Threading issue with Reduce Mesh?

Holo · January 8, 2015, 7:46pm

I have tested Holomark on a dual Xeon x5650 that I just purchased, and the Reduce mesh test in Holomark baffled me, it was half the speed of my i7, AND it used 100% of all 24 threads…

And I also had it tested on a i7-4930K
Edit: and it is 3x slower than my old i7 950.
No Rhino plugins installed on neither.

CPU scores: 4756
CPU_01 - 16.22 sec - Booleans and Contours
CPU_02 - 2.19 sec - Twist and Taper (UDT)
CPU_03 - 7.35 sec - Meshing Mini
CPU_04 - 0.03 sec - Extract Render Mesh
CPU_05 - 0.06 sec - Join Render Mesh
CPU_06 - 67.24 sec - Reduce Mesh
CPU_07 - 6.14 sec - Calculating Technical display
CPU_08 - 5.88 sec - Making Silhouettes

Gigabyte Technology Co., Ltd.
To be filled by O.E.M.

NVIDIA GeForce GTX 780 - 3072.0 MB
DriverVersion: 9.18.13.4475

Intel® Core™ i7-4930K CPU @ 3.40GHz
NumberOfCores: 6 NumberOfLogicalProcessors: 12
MaxClockSpeed: 3.7 GHz

Holo · January 10, 2015, 1:36pm

Bump

CPearase · January 11, 2015, 12:06am

Tried it with hyper-threading off ?

Holo · January 11, 2015, 11:53am

I tried both on and off on the 12 core (dual x5650) machine and the results are:

17.5 sec with HT on - (100% over 24 threads)
12.5 sec with HT off - (100% over 12 threads)

menno · January 11, 2015, 1:29pm

I suspect that you get a lot of inter-CPU communication when using the Xeons due to the fact that you are using two distinct CPUs for the Xeon and one distinct CPU for the i7’s. The bus between CPUs will be slower than the on-chip communication.

This seems to be supported by the fact that turning off hyper threading actually speeds up your benchmark. I wonder what happens if you turn off 1 Xeon and turn on hyper threading.

Holo · January 11, 2015, 8:32pm

This could be the case, I don’t know if I can turn one off in bios, but I can look next week.
BUT it doesn’t explain why that new six core i7 is even slower than my old four core i7, or do you see it differently?

menno · January 12, 2015, 6:55am

Hmmm, that is strange indeed…

Holo · February 27, 2015, 7:02pm

Hi guys, a new Holomark score just came in, with an 8 core xeon, and it too has reduce mesh issues.
Can you take a look? Holomark 2 Released!
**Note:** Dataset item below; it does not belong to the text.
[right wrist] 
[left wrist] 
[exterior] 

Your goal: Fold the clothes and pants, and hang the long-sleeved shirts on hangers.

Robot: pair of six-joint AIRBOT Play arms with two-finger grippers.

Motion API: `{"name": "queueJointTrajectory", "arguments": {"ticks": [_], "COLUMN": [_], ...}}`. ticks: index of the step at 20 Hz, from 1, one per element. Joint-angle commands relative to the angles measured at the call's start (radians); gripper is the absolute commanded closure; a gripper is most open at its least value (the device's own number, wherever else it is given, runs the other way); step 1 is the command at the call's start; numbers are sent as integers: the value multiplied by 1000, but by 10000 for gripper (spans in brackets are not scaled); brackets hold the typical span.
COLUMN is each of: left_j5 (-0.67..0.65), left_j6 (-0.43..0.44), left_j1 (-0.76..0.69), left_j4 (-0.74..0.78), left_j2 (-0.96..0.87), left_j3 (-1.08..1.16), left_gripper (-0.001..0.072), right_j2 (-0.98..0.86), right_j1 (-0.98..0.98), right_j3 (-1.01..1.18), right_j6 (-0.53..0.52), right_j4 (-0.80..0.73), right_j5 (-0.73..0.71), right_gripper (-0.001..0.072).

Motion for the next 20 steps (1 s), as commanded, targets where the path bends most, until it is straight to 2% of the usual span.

wattzie · March 2, 2015, 8:02pm

I just saw this thread. All 8 cores (16 threads) of the xeon are jumping up to 100% on the reduce mesh section of that test. I will try to turn off hyperthreading later today and see what effect that has.
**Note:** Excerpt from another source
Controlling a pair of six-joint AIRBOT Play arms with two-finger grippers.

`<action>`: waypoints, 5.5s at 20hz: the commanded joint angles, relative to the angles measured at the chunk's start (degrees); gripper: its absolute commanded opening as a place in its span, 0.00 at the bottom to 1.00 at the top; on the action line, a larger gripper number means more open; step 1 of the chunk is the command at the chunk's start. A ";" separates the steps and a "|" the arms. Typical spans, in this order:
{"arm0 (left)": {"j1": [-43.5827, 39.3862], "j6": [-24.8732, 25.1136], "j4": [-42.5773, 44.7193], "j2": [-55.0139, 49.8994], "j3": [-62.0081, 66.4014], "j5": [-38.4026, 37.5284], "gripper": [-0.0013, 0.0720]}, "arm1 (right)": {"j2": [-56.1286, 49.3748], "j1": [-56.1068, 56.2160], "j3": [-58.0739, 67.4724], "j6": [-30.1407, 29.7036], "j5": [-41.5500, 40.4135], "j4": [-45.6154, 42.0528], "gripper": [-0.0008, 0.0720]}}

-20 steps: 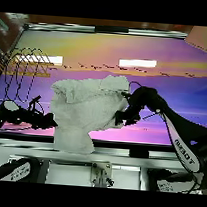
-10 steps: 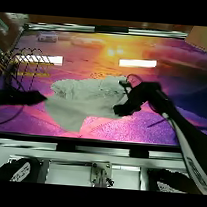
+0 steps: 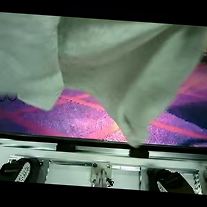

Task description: Fold the shirts.

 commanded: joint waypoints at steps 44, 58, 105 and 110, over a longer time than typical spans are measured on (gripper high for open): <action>15.12 -11.47 27.02 -23.52 -65.33 -35.34 0.93 | -29.27 -43.21 -34.38 -3.89 -34.40 3.43 0.77; 14.99 -5.25 15.93 -30.36 -71.01 -25.51 0.59 | -29.35 -43.41 -36.33 -4.31 -26.18 -5.29 0.78; 15.06 -1.75 13.00 -12.76 -42.38 -33.33 0.06 | -8.48 -25.24 -44.24 -14.56 -5.75 14.56 0.10; 15.06 -1.77 -1.36 -5.57 -10.19 -11.39 0.06 | 0.83 -25.24 -20.28 -11.87 5.97 16.44 0.10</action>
I am more than happy to test some other fixes if you have any.

wattzie · March 2, 2015, 8:49pm

Just ran it without hyperthreading. The major differences are:

GPU_16 (40 units with HT vs 43 w/o HT)
GPU_21 (8.3fps vs 11fps)
and the big one:
CPU_06 - Reduce mesh (14.96 vs 12.37sec)

Everything else was the same or slightly quicker with hyperthreading on.

pascal · March 2, 2015, 8:51pm

@deranen, any input on this?

thanks,

-Pascal

DavidEranen · March 3, 2015, 8:15am

I’m not able to repeat this with a hyper threaded CPU since we don’t have one at the office here in Finland. I have noticed, however, that the v5 ReduceMesh command is severely bottlenecked by a repeated UI-related function call. This has been fixed in v6, and testing shows that not only is the v6 command 3x faster out of the gate, but gets faster as the number of cores are increased (at least going from 1 to 4 cores).
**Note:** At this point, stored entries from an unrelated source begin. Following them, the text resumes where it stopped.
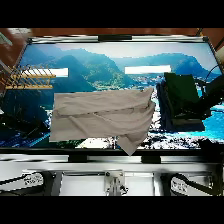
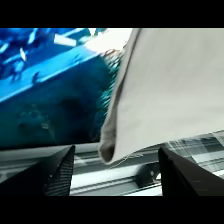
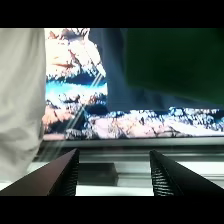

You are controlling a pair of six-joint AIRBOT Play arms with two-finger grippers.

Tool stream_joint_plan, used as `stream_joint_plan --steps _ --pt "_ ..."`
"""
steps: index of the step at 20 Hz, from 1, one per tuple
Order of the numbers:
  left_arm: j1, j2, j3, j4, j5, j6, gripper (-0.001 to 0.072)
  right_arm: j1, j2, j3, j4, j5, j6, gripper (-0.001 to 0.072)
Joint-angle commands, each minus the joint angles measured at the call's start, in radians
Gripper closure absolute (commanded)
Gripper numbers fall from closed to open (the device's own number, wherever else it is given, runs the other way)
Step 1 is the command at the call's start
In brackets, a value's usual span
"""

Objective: Fold the shirts.

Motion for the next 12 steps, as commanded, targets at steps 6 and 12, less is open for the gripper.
stream_joint_plan --steps 6,12 --pt "-0.069 -0.033 -0.042 -0.032 0.1 0.037 0.0106 -0.013 0.026 -0.048 0.026 0.07 -0.003 0.0148" --pt "-0.162 -0.067 -0.041 -0.054 0.143 -0.027 0.0455 -0.012 0.063 -0.213 0.126 0.105 -0.01 0.0148"
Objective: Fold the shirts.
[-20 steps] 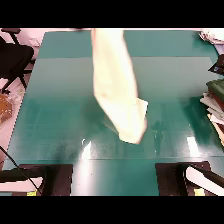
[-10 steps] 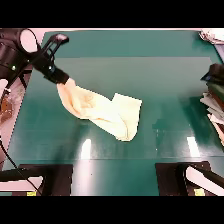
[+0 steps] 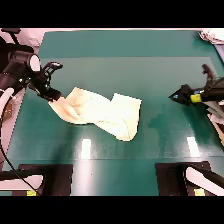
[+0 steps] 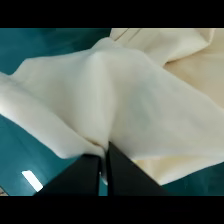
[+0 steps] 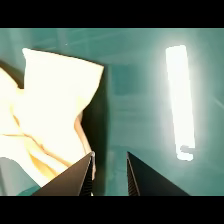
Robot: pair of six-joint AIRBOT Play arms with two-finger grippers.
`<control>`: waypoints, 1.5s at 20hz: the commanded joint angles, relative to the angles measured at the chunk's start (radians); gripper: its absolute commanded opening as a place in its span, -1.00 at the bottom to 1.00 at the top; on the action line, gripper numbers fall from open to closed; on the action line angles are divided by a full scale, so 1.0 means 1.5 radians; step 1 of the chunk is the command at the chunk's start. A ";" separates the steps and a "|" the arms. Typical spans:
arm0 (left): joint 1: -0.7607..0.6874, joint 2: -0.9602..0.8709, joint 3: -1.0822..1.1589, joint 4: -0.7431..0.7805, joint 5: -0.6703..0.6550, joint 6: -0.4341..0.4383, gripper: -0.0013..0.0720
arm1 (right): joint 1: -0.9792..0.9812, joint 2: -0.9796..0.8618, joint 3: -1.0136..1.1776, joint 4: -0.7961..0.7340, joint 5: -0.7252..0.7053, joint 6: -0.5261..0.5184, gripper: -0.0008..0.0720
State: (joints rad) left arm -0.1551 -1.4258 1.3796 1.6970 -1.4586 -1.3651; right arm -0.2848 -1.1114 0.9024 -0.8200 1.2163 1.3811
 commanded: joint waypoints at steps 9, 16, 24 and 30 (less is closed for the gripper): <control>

@pascal, could you or someone at your office try ReduceMesh with a hyper-threaded CPU, and compare to the Commands.rhp plug-in “TestReduceMesh” in v6? What are the differences, and how does it scale?

Thanks,
-David

DavidEranen · March 3, 2015, 8:48am

Holo, do you have access to Serengeti? If so, please try the TestReduceMesh command and tell me what results you get.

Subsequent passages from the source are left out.